• **WORK TASK**
An exact copy is required of the lines from the one with "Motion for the" through the last line of the material below, and of nothing else.

= Beginning of Section =

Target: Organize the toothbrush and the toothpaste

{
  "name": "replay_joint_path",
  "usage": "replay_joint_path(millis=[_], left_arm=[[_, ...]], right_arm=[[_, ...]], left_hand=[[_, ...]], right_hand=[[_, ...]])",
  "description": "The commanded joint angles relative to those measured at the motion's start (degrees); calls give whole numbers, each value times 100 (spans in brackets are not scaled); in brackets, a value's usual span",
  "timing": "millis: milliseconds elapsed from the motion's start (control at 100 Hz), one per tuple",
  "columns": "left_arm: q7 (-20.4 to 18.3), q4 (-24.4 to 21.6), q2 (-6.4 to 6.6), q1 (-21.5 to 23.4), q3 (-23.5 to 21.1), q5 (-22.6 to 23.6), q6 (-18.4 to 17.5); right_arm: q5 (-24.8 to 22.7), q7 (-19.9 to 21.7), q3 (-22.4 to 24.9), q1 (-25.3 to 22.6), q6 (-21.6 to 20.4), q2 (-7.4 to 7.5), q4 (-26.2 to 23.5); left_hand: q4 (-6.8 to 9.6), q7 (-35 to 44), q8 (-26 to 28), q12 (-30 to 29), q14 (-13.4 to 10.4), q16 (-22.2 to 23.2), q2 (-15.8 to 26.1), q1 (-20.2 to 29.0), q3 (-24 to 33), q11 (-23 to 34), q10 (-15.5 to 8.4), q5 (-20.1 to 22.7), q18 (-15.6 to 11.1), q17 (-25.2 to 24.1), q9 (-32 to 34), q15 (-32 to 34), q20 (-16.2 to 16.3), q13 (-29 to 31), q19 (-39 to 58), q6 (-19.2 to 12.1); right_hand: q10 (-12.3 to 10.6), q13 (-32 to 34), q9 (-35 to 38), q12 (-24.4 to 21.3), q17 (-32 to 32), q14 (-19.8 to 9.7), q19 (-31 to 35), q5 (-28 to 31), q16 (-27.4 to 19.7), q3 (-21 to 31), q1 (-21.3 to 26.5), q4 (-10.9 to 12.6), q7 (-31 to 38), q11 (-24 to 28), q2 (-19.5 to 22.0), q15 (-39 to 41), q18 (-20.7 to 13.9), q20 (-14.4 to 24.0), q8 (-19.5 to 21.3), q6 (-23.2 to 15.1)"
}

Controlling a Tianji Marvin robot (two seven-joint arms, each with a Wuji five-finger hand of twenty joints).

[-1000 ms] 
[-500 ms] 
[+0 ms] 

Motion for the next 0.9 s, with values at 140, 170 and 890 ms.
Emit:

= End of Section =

• **SOLVED EXERCISE**
Motion for the next 0.9 s, with values at 140, 170 and 890 ms.
Emit:

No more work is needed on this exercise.